Football club owners may infuriate but supporters will just have to deal with it.
There’s a common thread running through three of the biggest football stories of the New Year.
It links Southampton on the south coast, Hull on the east and Cardiff in the west. It’s about owners and their whims and fancies and can be summed up by paraphrasing the old song: “It’s my party and I’ll do what I want to.”
Southampton’s Executive Chairman Nicola Cortese left the club after losing a power struggle with owner Katharina Liebherr. Cortese was the man responsible for creating the most admired club of 2013, bringing in progressive manager Mauricio Pochettino and promoting young English talent from the country’s most productive academy.
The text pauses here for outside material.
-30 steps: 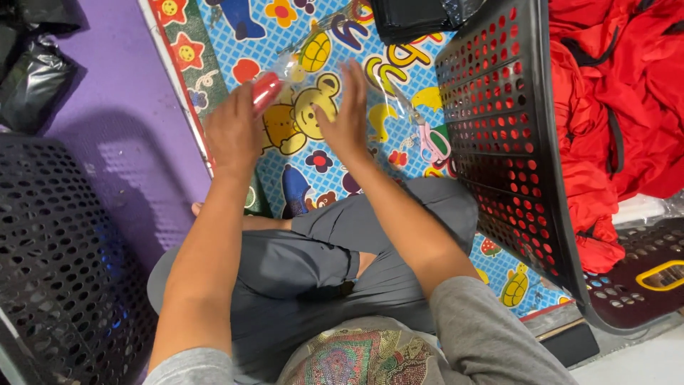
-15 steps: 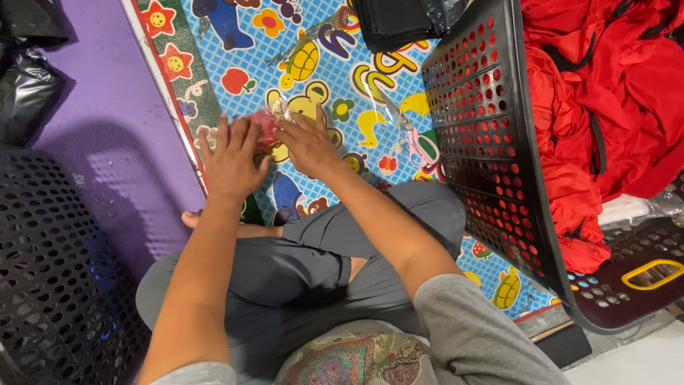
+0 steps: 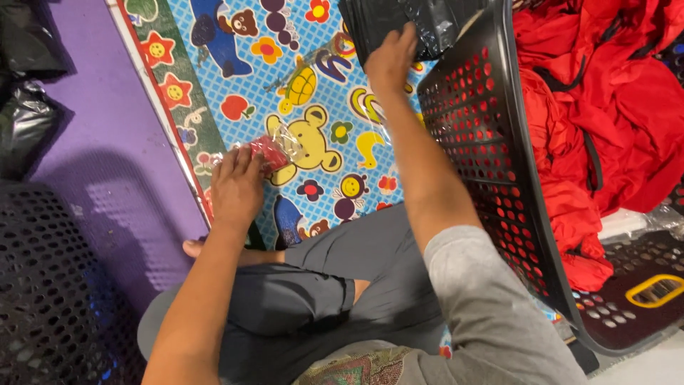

That was obviously not enough for the woman whose family’s money rescued Saints from oblivion, and Cortese walked.
At Hull, owner Assem Allam also threatened to walk away if the FA doesn’t approve his application to change their name to Tigers. Allam has invested around £75m and has just broken Hull’s transfer record three times. But he believes that it’s his club to do with what he wants.
“No one on earth is allowed to question my business decisions,” he said. “I won’t allow it.” The fans detest the thought of losing their identity yet are scared stiff of their rescuer taking his money and leaving them high and dry.
Cardiff supporters know how they feel. They’d put up with a change from blue to red and seen a dragon replace the bluebird, because Vincent Tan’s money had underwritten Malky Mackay’s efforts to make them a Premier League club.
Everything seemed to be going swimmingly until the relationship between the two suffered an irretrievable breakdown. Tan gave rookie boss Ole Gunnar Solskjaer Mackay’s job but the fans are still caught in modern-day football’s most common dilemma love the club, hate the owners.
Manchester United have had it with the Glazers, Blackburn with the Venkys, Liverpool with Hicks and Gillett. You might point out that all those owners are foreign, but Newcastle fans would remind you that Mike Ashley has a similar talent to perplex and anger.
The bottom line is that the people with the money will always make the decisions. All fans can do is complain about them.